From: Stefan Monnier
Subject: Re: Dynamic loading progress
Date: Mon, 14 Sep 2015 13:48:33 -0400
User-agent: Gnus/5.13 (Gnus v5.13) Emacs/25.0.50 (gnu/linux)

> Representing errors more conventionally is cheap.

AFAIK "representing errors more conventionally" means wrapping every
single function we pass to the module API.  That's definitely not cheap
in terms of performance.

> If there's even a small chance that I'm right about the safety and
> maintainability advantages of using purely local exits,

Representing errors as exceptions also has advantages.

> why not err on the side of caution? AFAICS, there's no advantage to
> using non-local exits and plenty of risks.

There are very many advantages, on the contrary.

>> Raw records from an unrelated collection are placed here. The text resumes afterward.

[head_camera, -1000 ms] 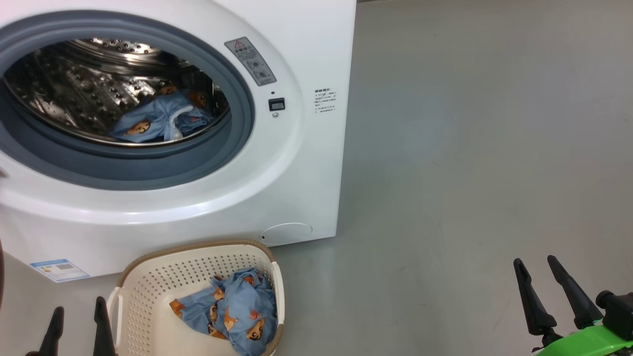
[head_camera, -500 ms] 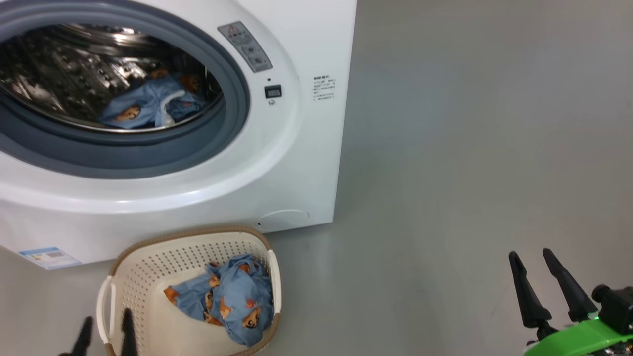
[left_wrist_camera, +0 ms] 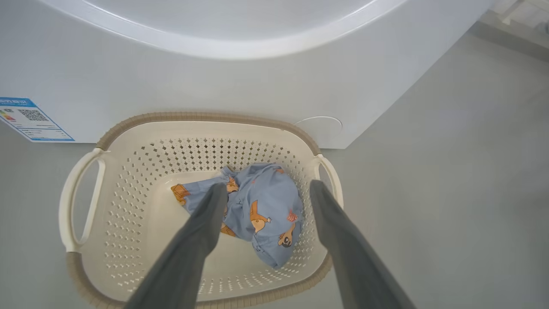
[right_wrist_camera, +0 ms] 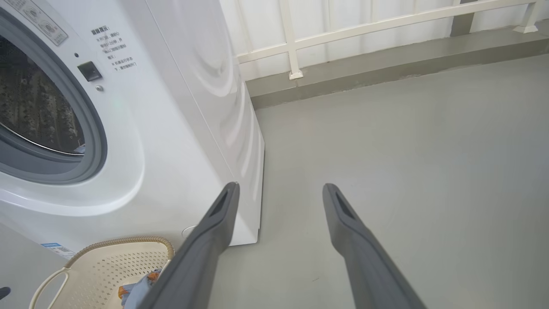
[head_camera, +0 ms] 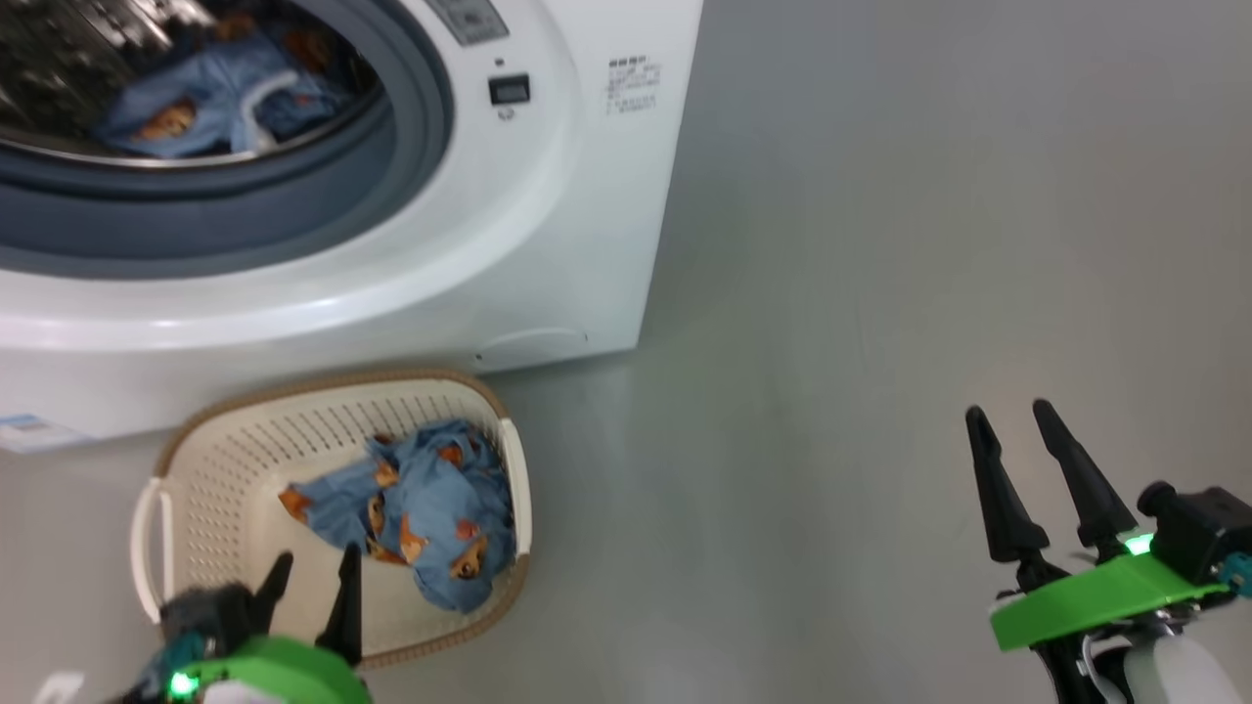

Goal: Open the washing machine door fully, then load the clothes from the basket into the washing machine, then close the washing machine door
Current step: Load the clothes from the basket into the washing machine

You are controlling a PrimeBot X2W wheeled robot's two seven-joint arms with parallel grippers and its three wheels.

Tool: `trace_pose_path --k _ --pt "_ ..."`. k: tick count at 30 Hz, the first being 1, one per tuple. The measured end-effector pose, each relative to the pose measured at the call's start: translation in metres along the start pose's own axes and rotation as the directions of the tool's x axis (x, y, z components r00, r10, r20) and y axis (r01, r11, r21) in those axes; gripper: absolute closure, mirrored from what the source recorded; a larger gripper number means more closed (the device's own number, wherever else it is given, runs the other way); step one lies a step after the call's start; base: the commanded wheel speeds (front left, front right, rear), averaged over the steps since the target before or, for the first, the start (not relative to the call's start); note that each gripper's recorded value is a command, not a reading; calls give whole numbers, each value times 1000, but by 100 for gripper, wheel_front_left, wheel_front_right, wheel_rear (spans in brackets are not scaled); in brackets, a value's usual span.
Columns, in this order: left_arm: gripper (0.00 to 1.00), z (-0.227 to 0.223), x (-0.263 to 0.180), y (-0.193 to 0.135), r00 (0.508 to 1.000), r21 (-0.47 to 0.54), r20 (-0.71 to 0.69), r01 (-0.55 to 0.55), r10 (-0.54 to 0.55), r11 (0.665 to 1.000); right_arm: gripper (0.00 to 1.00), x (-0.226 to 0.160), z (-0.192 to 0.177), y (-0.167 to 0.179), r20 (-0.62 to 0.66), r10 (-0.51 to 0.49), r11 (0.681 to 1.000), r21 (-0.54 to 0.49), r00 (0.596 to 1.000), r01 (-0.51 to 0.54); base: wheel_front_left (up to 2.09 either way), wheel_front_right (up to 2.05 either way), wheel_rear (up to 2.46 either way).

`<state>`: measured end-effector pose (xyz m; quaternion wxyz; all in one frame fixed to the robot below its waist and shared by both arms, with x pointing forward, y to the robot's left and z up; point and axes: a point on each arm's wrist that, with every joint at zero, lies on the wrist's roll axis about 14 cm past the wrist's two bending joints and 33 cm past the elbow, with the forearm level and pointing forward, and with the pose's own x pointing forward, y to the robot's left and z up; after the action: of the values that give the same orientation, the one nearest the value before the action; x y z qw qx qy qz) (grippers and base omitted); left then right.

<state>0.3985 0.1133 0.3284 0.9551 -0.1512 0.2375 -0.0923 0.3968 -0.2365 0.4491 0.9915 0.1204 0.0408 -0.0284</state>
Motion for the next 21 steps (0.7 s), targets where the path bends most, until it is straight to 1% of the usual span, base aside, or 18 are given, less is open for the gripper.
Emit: trace_pose_path --k 5,12,16,21 --pt "0 -20 32 -2 995 25 -97 36 -34 999 0 19 -10 0 -19 2 1000 -2 1000 -2 0 0 0" --pt "0 -49 70 -3 975 25 -215 68 -61 997 0 45 -26 1 -43 3 1000 -3 999 -4 0 0 0" --pt "0 -71 86 -4 952 45 -292 107 -90 993 0 57 -43 5 -76 21 1000 -8 997 -21 0 0 0" --pt "0 -95 104 0 927 37 -363 119 -98 992 0 74 -57 6 -98 32 999 -17 995 -33 0 0 0"
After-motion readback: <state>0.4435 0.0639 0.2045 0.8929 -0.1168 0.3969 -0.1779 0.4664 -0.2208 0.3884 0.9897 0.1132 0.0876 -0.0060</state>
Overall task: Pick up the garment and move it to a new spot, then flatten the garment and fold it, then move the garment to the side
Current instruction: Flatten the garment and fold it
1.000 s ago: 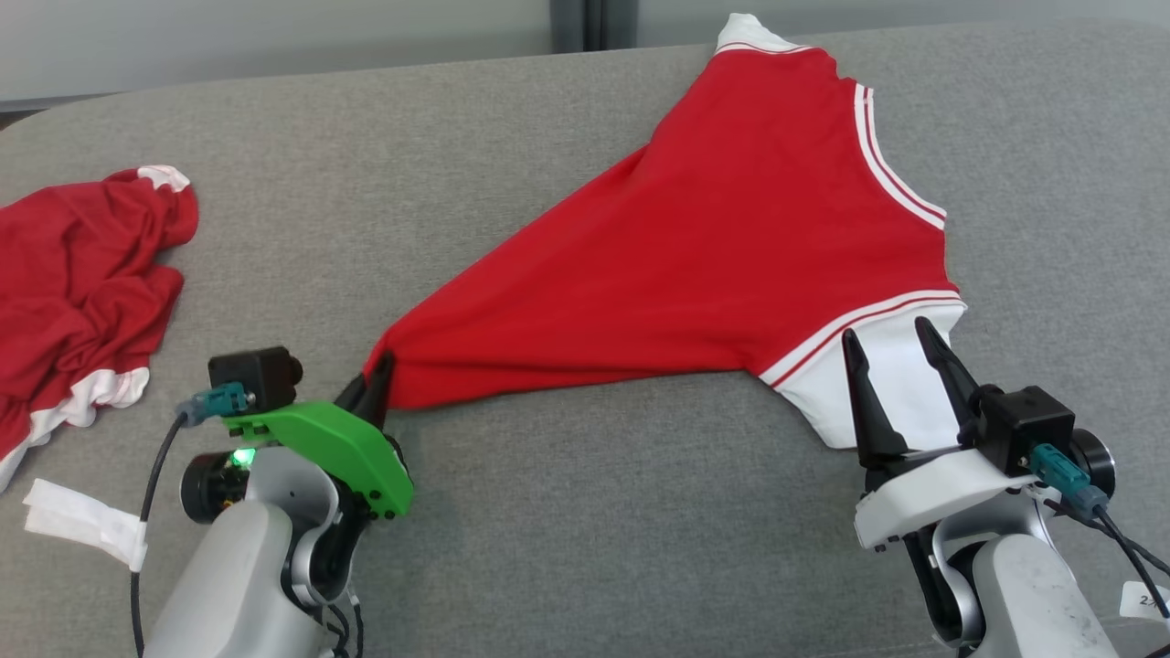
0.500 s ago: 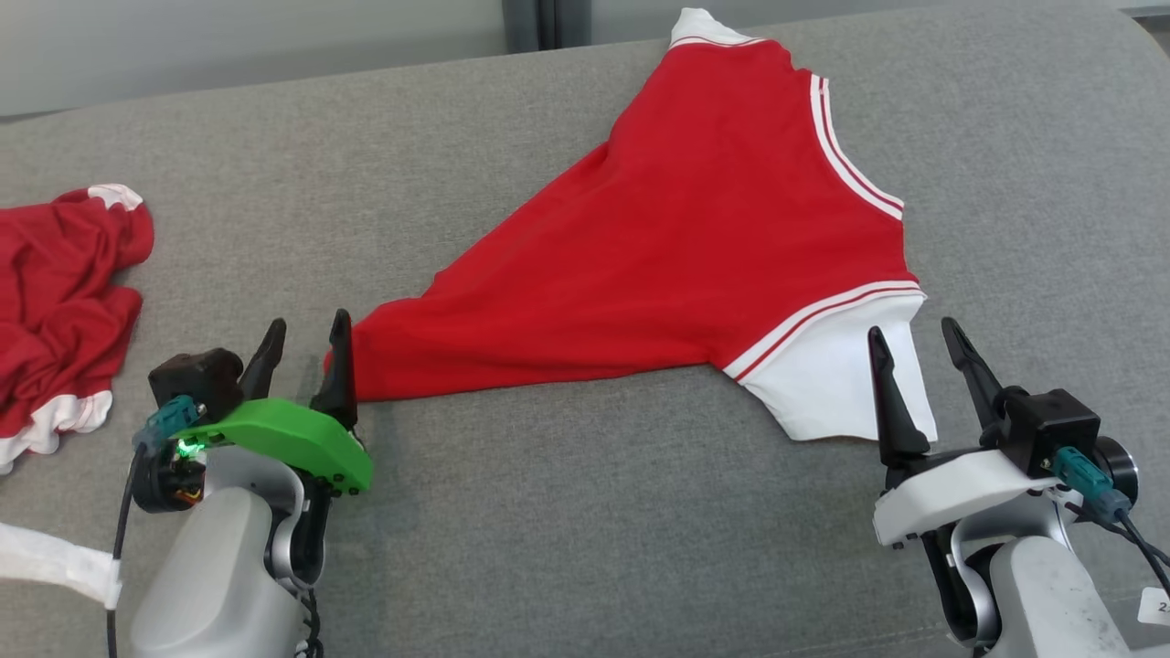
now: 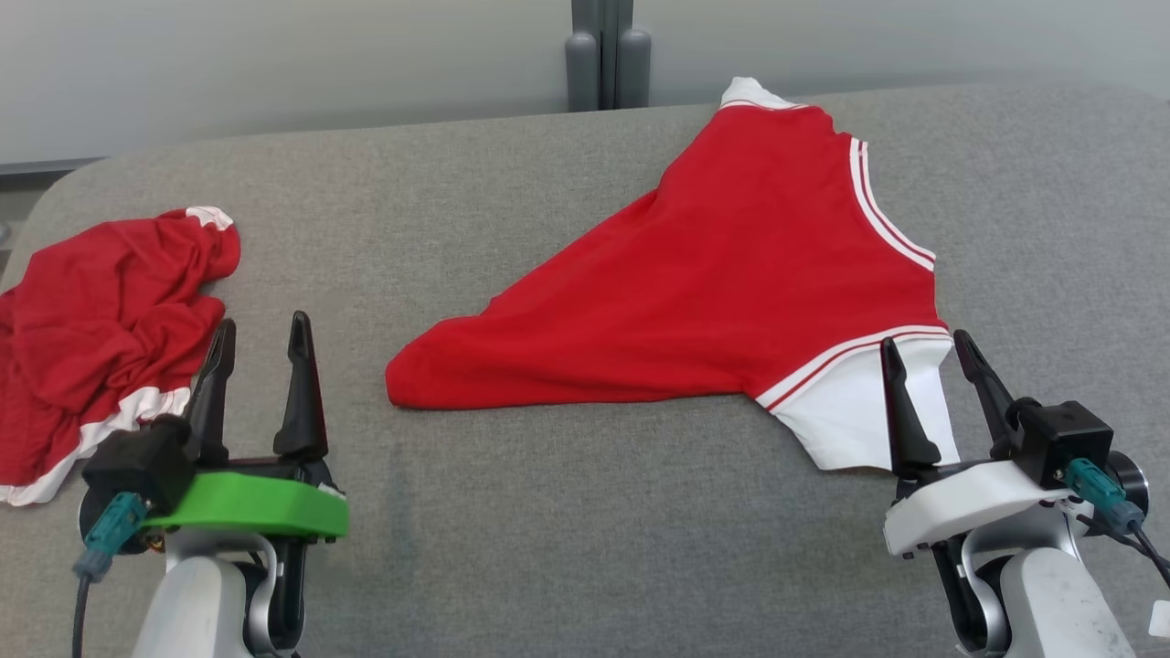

Also, I expect most module authors will be familiar with Emacs, and
having to learn a different style will be an extra hindrance.

>> But the issue only comes up once these non-Emacs libraries call back to
>> Emacs functions (i.e. step 5 in my example).  So only those calls need
>> to be protected somehow from non-local exits.
> Calls back to Emacs functions will be fairly common, because modules use
> these functions to manipulate Emacs data on behalf of their own callers.
> Any of these functions can quit. What you're imagining will be a rare
> case will in fact be common.

You're not talking about the "step 5" case.  You're talking about the
Emacs-specific module code calling Emacs functions.  Indeed, this will be
very common.  But to write this code, you will have to know a fair bit
about Emacs internals, anyway.  It will not look like your "typical C++
code".

> I also don't think it's correct that the Emacs-specific module code will
> work properly in the presence of modules. You're supposing too much
> patience and knowledge on the part of third-party module authors who'll
> want to provide bindings not only for Emacs, but for other systems as well.

I don't forsee droves of coders who no nothing about Emacs internals and
who start writing third party modules.

In any case, I think it would be easy to layer the kind of API you
imagine on top of the kind of API I imagine, whereas the reverse seems
to be much more difficult and/or much less efficient.

So I'd rather we go with a straightforward lean API for a start.
And we can develop an alternative API on top afterwards (it might even
be possible to implement this alt-API as a module).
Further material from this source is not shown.